» About this task
Could you filter the records below and return each line that holds "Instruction"?

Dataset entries
______
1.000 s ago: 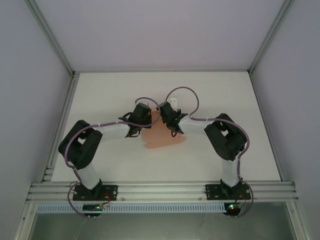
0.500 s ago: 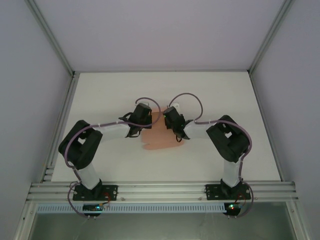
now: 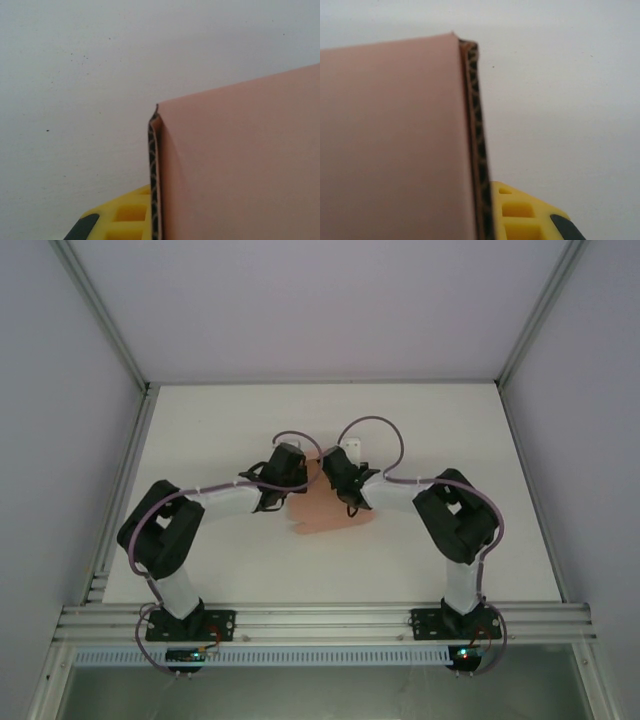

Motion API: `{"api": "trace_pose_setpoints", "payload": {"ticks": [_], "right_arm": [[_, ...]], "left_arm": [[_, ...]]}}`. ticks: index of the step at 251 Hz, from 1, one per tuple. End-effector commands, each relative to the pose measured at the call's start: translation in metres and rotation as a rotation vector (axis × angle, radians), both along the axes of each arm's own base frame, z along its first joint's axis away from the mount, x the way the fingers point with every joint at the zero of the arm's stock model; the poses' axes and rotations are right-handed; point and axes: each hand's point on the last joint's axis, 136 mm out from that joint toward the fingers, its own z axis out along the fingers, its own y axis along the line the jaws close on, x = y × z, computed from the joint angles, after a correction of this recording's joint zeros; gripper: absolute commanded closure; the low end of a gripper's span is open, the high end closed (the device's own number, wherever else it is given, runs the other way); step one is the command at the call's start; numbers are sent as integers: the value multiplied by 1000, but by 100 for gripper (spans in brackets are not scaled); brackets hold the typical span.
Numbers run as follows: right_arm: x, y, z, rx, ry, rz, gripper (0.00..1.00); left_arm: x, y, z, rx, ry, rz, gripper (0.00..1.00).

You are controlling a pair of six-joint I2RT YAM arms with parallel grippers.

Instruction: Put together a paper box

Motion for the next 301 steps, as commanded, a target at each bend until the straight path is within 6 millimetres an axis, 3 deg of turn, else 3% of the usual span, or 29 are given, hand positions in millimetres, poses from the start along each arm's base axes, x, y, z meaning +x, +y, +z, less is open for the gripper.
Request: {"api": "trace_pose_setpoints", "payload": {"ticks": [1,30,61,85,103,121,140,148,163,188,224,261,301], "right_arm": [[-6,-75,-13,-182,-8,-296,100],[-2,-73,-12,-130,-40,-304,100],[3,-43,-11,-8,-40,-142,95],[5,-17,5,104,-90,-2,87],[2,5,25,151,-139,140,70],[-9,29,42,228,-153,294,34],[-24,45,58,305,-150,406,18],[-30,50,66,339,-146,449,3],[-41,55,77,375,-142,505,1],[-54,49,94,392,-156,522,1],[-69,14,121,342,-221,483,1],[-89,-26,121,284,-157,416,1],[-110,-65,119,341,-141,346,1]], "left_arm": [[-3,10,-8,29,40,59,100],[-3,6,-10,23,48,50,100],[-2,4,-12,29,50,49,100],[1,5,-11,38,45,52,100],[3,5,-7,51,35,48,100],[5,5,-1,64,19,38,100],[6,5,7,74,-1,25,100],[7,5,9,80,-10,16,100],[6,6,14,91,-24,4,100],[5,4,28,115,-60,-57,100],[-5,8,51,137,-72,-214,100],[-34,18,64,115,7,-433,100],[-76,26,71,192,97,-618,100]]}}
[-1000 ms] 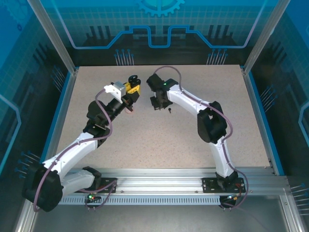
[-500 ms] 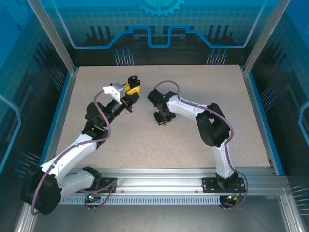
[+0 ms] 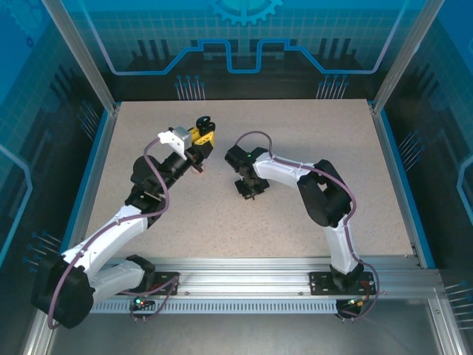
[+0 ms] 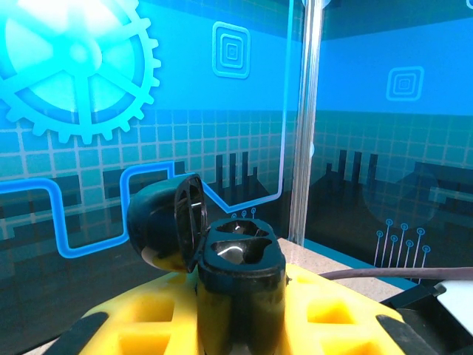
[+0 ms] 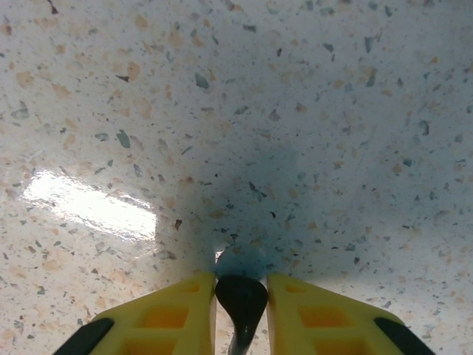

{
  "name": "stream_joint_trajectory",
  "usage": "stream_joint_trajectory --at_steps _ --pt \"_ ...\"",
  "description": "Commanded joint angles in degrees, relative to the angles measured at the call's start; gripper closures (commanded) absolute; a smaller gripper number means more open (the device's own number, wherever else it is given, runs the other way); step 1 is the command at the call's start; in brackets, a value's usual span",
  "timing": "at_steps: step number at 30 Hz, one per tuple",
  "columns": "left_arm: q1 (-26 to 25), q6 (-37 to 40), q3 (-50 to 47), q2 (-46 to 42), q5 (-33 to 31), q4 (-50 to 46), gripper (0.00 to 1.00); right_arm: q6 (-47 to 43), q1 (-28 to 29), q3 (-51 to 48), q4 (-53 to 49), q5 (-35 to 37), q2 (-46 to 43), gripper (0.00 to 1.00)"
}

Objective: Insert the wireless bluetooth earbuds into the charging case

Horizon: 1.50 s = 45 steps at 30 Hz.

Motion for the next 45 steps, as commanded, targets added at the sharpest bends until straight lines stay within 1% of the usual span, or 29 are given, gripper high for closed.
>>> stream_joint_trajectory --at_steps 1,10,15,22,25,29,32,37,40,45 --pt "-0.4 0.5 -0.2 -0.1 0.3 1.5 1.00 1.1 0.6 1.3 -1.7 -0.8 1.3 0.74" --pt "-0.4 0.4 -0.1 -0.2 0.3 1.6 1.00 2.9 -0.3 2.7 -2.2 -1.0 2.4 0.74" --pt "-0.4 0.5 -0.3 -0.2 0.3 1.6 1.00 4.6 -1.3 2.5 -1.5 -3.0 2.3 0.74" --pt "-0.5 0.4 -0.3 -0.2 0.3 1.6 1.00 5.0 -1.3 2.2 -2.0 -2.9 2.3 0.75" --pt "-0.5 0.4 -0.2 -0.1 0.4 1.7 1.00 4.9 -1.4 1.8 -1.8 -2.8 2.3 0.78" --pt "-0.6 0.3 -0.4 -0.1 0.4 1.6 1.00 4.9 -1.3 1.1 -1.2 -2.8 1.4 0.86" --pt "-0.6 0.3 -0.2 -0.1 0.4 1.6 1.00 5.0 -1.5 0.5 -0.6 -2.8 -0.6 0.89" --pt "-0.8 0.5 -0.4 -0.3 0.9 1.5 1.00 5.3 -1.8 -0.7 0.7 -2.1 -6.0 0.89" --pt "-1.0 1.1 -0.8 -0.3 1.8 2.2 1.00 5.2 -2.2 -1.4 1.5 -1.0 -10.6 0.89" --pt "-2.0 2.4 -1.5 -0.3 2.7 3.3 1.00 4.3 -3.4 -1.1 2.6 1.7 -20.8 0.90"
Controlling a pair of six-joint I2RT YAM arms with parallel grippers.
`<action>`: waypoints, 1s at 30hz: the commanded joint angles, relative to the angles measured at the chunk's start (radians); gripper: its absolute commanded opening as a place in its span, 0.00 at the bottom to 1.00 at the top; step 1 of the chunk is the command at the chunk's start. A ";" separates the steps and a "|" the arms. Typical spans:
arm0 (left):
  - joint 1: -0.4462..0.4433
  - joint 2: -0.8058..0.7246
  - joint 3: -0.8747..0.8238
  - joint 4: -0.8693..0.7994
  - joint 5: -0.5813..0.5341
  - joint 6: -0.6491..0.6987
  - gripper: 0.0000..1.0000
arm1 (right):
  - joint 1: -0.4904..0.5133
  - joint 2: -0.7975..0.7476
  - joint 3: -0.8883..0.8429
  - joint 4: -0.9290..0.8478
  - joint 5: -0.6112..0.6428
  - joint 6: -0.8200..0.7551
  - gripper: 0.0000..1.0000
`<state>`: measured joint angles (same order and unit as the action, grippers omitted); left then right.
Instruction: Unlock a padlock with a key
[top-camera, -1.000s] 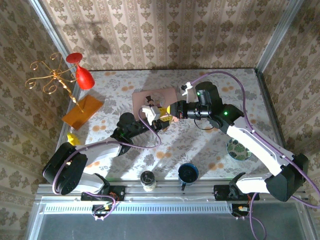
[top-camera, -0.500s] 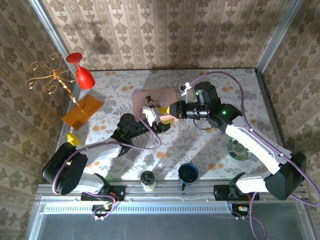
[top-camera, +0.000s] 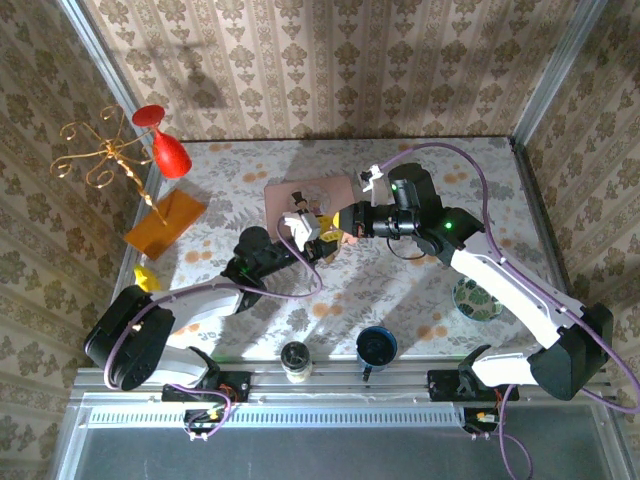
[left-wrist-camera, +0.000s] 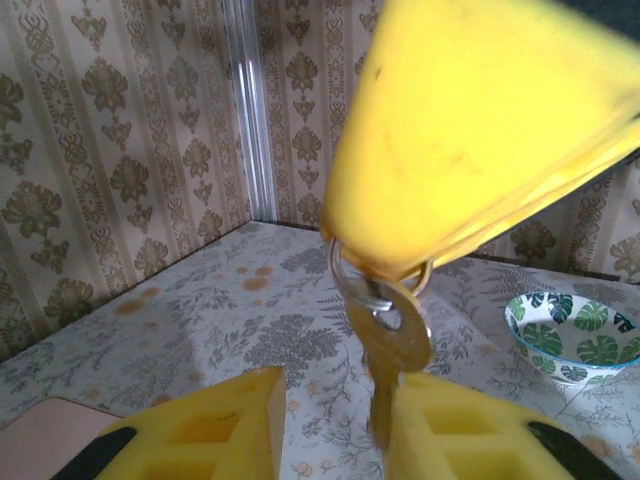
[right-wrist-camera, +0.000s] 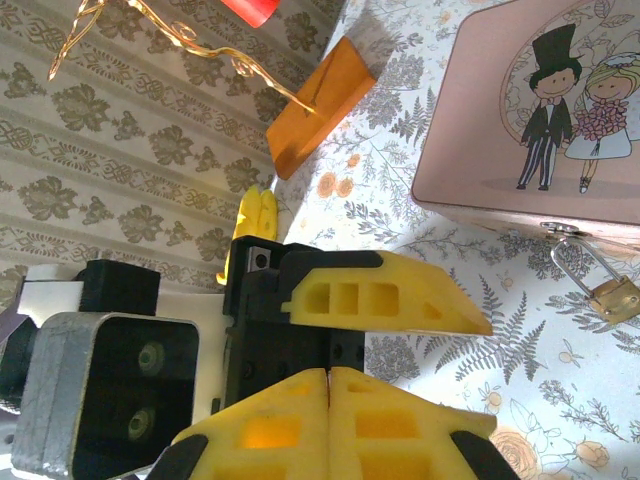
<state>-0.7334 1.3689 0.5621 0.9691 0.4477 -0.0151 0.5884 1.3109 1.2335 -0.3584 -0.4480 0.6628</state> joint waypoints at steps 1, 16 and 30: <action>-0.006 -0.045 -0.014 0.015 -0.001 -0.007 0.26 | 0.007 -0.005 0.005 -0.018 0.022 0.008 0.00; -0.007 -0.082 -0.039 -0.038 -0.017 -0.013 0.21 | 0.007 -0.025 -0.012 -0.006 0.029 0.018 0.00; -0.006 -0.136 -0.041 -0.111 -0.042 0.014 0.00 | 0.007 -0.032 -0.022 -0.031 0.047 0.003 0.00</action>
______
» Exercise solution
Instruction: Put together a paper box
Instruction: Unlock a padlock with a key

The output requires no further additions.